Scan the entries below. Report each line where the string "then" occurs.

Items listed in a dataset
================

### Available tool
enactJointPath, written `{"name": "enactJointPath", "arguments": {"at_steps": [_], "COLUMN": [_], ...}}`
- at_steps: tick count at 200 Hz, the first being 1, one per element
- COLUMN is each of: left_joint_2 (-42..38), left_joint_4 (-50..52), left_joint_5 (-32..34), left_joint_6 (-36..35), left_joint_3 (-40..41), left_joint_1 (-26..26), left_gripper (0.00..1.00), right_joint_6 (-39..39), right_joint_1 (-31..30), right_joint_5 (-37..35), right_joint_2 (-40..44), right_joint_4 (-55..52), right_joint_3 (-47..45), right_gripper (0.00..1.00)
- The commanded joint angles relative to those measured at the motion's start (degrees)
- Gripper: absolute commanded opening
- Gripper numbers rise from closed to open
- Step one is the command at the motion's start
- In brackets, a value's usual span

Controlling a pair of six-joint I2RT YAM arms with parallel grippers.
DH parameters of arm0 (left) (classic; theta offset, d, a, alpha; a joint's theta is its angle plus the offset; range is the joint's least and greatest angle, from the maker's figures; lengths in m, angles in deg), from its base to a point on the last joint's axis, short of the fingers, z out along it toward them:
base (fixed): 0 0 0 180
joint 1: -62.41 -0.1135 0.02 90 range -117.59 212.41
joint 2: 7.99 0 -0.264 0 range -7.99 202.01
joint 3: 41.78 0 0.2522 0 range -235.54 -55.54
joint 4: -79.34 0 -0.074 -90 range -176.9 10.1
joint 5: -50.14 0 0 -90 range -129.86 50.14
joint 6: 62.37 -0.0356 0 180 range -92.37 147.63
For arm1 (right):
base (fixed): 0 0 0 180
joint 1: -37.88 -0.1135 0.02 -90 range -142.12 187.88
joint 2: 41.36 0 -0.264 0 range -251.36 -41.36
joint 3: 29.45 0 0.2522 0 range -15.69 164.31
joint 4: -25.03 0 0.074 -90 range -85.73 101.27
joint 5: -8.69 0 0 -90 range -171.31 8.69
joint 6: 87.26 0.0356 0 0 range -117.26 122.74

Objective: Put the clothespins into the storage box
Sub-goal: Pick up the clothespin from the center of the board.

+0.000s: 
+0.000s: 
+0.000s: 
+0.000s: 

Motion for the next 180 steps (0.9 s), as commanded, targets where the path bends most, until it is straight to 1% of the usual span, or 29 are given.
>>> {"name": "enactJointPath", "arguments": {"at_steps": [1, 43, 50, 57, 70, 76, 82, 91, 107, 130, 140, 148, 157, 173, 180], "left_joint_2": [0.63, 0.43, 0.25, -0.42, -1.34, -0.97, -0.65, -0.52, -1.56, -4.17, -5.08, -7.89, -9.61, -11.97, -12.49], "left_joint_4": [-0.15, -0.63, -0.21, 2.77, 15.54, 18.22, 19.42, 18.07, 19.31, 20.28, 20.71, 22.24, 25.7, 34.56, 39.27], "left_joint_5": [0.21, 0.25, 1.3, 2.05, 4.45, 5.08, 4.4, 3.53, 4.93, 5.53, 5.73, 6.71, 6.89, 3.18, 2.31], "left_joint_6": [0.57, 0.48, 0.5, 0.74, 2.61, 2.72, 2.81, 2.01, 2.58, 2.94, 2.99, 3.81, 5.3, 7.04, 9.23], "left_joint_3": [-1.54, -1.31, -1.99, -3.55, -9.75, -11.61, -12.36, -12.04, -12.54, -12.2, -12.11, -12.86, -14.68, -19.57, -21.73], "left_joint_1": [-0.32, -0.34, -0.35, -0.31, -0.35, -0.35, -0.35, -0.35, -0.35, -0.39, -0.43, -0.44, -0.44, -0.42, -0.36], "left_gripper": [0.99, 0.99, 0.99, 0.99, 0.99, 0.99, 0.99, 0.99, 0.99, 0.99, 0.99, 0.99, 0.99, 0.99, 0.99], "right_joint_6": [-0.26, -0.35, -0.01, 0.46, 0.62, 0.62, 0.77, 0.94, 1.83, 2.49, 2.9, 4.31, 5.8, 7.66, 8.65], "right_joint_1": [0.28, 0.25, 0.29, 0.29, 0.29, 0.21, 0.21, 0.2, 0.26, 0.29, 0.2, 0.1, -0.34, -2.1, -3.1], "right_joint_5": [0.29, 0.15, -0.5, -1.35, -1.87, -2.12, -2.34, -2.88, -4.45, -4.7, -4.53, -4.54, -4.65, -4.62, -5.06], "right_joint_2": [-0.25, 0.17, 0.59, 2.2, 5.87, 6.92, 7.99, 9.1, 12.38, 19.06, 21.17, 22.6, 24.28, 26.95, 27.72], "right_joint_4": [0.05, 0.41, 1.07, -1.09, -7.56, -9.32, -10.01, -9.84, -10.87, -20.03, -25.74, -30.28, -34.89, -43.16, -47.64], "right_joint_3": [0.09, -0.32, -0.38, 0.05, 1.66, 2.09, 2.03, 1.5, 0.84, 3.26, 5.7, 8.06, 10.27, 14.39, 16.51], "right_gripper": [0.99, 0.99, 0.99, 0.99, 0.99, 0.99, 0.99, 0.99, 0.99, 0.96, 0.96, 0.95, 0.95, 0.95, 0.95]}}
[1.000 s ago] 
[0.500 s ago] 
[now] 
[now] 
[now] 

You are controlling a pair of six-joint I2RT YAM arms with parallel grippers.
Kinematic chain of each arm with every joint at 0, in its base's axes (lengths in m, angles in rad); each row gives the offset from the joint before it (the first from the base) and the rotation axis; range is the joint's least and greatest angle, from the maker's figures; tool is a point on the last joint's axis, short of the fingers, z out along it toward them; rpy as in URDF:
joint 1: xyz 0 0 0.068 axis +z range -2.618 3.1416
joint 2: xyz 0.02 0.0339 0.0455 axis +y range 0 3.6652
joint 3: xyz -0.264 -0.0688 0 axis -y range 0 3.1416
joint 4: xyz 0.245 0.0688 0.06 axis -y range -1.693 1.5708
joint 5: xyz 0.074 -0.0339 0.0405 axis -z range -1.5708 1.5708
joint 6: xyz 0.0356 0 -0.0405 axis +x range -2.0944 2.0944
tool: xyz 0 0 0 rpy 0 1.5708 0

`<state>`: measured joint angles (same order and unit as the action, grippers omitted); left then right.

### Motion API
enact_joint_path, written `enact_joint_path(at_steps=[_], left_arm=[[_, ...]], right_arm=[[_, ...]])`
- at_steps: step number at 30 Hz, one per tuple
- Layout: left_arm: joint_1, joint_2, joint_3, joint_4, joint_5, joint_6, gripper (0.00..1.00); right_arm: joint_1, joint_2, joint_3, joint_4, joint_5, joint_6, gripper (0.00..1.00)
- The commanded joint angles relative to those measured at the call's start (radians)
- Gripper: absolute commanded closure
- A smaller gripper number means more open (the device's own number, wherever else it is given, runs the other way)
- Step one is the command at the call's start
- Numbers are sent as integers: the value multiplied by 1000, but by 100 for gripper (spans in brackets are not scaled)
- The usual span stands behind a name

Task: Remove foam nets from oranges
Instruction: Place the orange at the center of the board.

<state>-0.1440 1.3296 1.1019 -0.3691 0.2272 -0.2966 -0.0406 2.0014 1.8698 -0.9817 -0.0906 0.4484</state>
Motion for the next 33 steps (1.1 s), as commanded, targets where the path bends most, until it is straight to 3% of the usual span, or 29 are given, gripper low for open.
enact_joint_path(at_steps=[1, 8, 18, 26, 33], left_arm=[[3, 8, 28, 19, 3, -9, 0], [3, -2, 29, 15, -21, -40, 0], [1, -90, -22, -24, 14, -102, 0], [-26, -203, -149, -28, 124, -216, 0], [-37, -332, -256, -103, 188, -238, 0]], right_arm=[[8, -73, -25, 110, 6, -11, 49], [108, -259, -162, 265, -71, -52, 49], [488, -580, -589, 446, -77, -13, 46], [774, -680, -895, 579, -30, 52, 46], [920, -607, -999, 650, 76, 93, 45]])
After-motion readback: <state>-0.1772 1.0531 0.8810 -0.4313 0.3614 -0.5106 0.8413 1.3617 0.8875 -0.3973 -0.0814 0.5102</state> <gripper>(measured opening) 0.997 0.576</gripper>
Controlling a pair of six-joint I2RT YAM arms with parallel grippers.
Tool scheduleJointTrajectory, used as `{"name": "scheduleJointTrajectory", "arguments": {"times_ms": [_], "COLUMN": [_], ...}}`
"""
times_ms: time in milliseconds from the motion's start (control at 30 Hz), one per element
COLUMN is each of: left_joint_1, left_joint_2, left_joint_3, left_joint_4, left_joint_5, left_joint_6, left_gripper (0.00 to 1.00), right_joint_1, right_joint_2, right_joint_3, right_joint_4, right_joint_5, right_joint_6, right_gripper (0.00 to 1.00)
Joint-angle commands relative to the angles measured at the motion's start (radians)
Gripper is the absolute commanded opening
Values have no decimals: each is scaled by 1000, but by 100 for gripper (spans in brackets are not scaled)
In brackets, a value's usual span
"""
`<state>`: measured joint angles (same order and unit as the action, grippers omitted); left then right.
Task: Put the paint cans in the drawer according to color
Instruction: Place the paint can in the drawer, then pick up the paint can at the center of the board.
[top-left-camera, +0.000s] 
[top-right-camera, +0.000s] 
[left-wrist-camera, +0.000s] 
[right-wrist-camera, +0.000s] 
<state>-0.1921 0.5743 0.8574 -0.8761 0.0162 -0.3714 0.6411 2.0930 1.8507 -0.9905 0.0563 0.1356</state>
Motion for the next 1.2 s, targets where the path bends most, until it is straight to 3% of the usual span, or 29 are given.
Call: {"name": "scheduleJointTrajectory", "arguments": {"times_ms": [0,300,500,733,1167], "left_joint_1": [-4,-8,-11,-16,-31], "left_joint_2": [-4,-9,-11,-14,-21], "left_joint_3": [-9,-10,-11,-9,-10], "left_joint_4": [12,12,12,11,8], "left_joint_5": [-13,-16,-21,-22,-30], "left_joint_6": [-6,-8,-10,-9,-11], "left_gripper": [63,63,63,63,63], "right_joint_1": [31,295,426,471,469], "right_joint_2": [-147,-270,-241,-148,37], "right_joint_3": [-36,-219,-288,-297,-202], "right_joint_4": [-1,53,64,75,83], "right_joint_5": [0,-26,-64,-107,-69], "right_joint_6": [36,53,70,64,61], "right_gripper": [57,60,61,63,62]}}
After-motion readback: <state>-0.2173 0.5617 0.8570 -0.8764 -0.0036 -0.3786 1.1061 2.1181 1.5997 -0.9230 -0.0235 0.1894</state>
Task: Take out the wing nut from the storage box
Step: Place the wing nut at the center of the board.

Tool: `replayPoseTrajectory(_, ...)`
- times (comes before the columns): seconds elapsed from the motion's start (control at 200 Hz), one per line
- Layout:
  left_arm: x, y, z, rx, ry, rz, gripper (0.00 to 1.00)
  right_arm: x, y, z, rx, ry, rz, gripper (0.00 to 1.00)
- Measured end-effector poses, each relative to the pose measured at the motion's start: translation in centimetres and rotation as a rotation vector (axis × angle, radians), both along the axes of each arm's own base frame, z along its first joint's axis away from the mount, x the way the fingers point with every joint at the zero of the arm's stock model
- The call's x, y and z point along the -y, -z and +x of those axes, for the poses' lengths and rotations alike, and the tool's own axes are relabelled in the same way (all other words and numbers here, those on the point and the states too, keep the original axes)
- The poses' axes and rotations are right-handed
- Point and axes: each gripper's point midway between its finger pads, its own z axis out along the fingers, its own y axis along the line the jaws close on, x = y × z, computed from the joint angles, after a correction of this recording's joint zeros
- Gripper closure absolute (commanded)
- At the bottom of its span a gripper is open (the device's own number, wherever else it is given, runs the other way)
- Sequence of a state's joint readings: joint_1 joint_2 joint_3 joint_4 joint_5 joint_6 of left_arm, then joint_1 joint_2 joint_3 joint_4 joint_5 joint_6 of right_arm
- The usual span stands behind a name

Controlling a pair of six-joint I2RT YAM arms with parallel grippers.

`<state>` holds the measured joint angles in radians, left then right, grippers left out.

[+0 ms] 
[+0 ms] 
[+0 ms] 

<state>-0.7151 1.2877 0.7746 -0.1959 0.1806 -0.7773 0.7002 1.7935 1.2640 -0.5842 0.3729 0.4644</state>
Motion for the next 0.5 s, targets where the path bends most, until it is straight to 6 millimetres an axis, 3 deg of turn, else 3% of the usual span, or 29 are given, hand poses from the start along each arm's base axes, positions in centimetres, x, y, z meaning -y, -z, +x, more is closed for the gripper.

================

◆ Your solution:
`<state>`: measured joint angles (same order and unit as the action, grippers omitted); left then right.
`<state>`: measured joint angles (same order and unit as the action, grippers omitted); left then right.
Instruction: Place the paint can in the drawer, then pick up the paint can at the center of the board.
- Sequence of a state's joint readings: joint_1 joint_2 joint_3 joint_4 joint_5 joint_6 of left_arm, then joint_1 joint_2 joint_3 joint_4 joint_5 joint_6 of right_arm
`<state>` holds the measured joint angles in radians, left then right, grippers left out.

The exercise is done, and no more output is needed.